* Provided data

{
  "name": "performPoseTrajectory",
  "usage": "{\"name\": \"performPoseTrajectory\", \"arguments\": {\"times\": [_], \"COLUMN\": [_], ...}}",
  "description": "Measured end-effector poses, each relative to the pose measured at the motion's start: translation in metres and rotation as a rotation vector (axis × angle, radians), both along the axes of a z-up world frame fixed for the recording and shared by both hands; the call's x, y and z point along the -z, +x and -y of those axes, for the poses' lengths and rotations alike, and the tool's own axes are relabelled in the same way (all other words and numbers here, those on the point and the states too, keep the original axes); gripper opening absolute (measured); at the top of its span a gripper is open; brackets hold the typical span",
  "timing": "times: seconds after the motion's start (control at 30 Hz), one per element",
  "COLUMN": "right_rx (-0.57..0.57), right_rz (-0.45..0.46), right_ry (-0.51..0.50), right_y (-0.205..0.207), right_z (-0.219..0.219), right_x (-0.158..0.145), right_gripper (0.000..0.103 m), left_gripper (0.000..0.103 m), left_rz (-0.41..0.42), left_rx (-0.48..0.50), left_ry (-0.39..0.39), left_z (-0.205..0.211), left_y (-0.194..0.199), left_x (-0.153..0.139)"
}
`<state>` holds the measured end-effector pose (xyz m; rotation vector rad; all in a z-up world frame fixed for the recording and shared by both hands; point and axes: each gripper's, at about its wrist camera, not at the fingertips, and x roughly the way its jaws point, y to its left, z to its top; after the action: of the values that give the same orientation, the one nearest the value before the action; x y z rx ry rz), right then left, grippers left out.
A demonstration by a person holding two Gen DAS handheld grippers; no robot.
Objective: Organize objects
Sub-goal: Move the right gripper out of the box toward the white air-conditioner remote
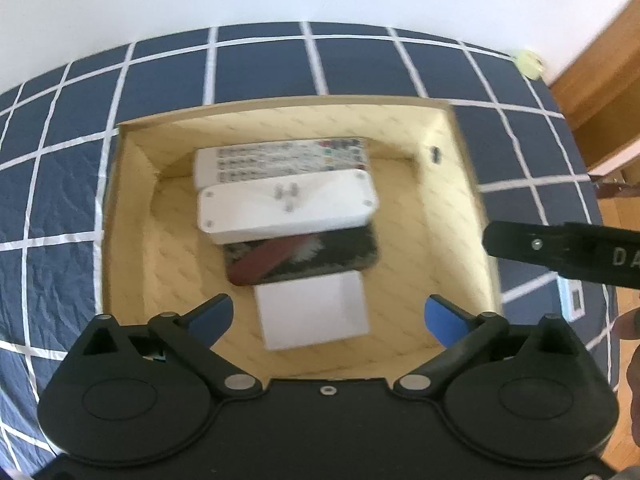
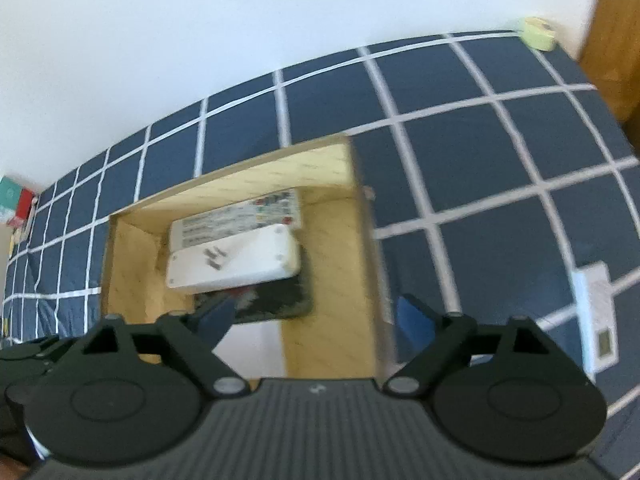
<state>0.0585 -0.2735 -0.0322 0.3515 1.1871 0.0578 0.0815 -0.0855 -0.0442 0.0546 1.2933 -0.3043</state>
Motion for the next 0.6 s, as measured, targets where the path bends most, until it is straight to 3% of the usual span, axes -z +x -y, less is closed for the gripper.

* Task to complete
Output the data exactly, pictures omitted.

* Written response
{
  "name": "performPoseTrajectory",
  "usage": "{\"name\": \"performPoseTrajectory\", \"arguments\": {\"times\": [_], \"COLUMN\": [_], ...}}",
  "description": "Measured end-effector poses, each relative to the pose measured at the motion's start: translation in metres and rotation as a rotation vector (axis × angle, radians), both along the axes of a z-up world frame fixed for the recording and shared by both hands; the call's x, y and z point along the -z, +x and -y of those axes, for the poses' lengths and rotations alike, and the tool's own axes are relabelled in the same way (all other words and numbers here, those on the point and the states too, keep the original axes); gripper opening absolute (measured); at the top of its span a gripper is open; brackets hold the typical span",
  "timing": "times: seconds after the motion's start (control at 30 Hz), one per element",
  "COLUMN": "right_rx (-0.57..0.57), right_rz (-0.45..0.46), right_ry (-0.51..0.50), right_y (-0.205..0.207), right_z (-0.219..0.219), right_x (-0.158..0.145), right_gripper (0.000..0.103 m), left_gripper (0.000..0.103 m), left_rz (-0.41..0.42), left_rx (-0.48..0.50), left_ry (-0.39..0.39), left_z (-0.205..0.211), left_y (-0.194..0.199), left_x (-0.153..0.139)"
}
`<state>` holds the measured end-effector pose (xyz m; rotation vector rad; all in a z-up world frame fixed for the recording and shared by both hands; point and axes: each gripper's, at about its wrist camera, not at the fingertips, and x roughly the way its jaws point, y to its left, z to its top; after the action: of the values that give the same orientation, the one nearest the value before the action; x y z rx ry rz), right then left, grippers left out.
A demonstration by a person holding two Gen DAS handheld grippers; no robot.
Objective: Organize objects
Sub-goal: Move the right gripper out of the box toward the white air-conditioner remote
<state>0.0585 -0.2735 -0.0322 0.3515 1.1871 0.0578 0.0815 -0.0855 -0.0442 0.0546 1.2933 -0.3043</state>
Motion for the next 0.6 s, as measured, targets where the path bends most, until it is straight to 3% of the usual span, axes -z +x -y, less is closed for the gripper.

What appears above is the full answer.